Task item - Will you quote only the lines starting at the one that contains "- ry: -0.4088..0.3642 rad" and ending with the last line of the listing below, inclusive?
============================================================
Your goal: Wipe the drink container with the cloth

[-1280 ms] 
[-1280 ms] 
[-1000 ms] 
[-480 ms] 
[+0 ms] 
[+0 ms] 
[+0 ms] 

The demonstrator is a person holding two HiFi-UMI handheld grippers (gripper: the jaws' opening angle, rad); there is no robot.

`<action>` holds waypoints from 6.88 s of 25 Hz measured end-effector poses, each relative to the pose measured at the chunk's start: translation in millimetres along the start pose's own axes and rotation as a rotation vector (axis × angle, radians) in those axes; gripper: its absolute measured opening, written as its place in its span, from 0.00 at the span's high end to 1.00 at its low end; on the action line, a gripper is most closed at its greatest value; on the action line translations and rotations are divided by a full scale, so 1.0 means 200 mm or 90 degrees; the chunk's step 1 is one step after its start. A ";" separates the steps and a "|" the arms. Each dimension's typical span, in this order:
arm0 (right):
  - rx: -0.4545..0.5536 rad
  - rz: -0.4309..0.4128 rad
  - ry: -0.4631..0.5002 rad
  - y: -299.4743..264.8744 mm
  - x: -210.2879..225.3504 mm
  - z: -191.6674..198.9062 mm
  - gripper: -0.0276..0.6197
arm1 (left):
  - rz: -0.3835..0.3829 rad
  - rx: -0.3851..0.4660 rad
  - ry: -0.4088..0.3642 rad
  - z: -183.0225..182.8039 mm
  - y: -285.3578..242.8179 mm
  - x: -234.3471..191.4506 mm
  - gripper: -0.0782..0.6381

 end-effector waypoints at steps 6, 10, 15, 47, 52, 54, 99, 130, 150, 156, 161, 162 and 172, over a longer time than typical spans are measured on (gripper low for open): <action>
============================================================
Solution to this problem -
  - ry: -0.4088..0.3642 rad
  - z: -183.0225..182.8039 mm
  - y: -285.3578..242.8179 mm
  - x: -234.3471..191.4506 mm
  - gripper: -0.0782..0.6381

 end-effector waypoints at steps 6, 10, 15, 47, 52, 54, 99, 130, 150, 156, 161, 162 and 172, over a longer time than typical spans are measured on (gripper low for open): <action>

No other output belongs with this exercise.